> _Instructions for the task_: The expected output is the data itself, duplicated in full.

━━━━━━━━━━

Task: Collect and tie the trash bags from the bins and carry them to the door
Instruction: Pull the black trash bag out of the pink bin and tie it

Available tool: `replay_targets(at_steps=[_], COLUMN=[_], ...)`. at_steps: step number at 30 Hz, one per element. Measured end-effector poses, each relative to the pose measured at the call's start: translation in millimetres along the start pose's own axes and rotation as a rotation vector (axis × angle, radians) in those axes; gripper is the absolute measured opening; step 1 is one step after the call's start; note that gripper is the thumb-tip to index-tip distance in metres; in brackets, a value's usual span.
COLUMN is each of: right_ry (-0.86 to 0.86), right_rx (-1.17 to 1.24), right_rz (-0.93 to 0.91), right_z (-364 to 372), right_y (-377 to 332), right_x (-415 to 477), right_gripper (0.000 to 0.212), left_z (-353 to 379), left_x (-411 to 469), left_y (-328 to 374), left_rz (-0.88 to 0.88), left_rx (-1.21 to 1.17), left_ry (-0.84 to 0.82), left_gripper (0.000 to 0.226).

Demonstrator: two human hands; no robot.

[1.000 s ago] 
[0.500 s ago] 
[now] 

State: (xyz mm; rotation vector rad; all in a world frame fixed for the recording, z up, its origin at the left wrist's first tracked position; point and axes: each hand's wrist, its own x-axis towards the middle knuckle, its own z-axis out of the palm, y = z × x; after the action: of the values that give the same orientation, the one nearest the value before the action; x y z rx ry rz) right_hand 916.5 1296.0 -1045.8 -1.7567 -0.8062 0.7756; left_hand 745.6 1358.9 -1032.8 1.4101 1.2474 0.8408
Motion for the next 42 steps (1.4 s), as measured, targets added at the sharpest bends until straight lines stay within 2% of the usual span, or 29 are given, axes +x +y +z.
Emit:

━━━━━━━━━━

> _Exercise result_:
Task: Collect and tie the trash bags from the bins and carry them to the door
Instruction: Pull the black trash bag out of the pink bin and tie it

Available tool: `replay_targets(at_steps=[_], COLUMN=[_], ...)`. at_steps: step number at 30 Hz, one per element. Measured end-effector poses, each relative to the pose measured at the call's start: translation in millimetres along the start pose's own axes and rotation as a rotation vector (axis × angle, radians) in those axes; gripper is the absolute measured opening; step 1 is one step after the call's start; note that gripper is the thumb-tip to index-tip distance in metres; in brackets, a value's usual span.
COLUMN is each of: right_ry (-0.86 to 0.86), right_rx (-1.17 to 1.24), right_rz (-0.93 to 0.91), right_z (-364 to 372), right_y (-377 to 332), right_x (-415 to 477), right_gripper (0.000 to 0.212), left_z (-353 to 379), left_x (-411 to 469), left_y (-328 to 374), left_rz (-0.88 to 0.88), left_rx (-1.21 to 1.17), left_ry (-0.84 to 0.82), left_gripper (0.000 to 0.226).

Demonstrator: two human hands; no robot.

[1.000 s ago] 
[0.500 s ago] 
[now] 

State: (xyz mm; rotation vector rad; all in a world frame fixed for the recording, z up, its origin at the left wrist's first tracked position; point and axes: each hand's wrist, its own x-axis towards the middle knuckle, its own z-axis out of the palm, y = z × x; after the action: of the values that give the same orientation, the one nearest the value before the action; x y z rx ry rz) right_hand 916.5 1296.0 -1045.8 -1.7567 -0.8062 0.7756; left_hand 745.6 1358.9 -1032.8 1.4101 1.2474 0.8408
Motion for the next 42 steps (1.4 s), as measured, targets added at the sharpest bends until straight lines stay within 2% of the usual span, or 29 are given, axes +x +y +z.
Emit:

What appears above is the complete answer to the exercise.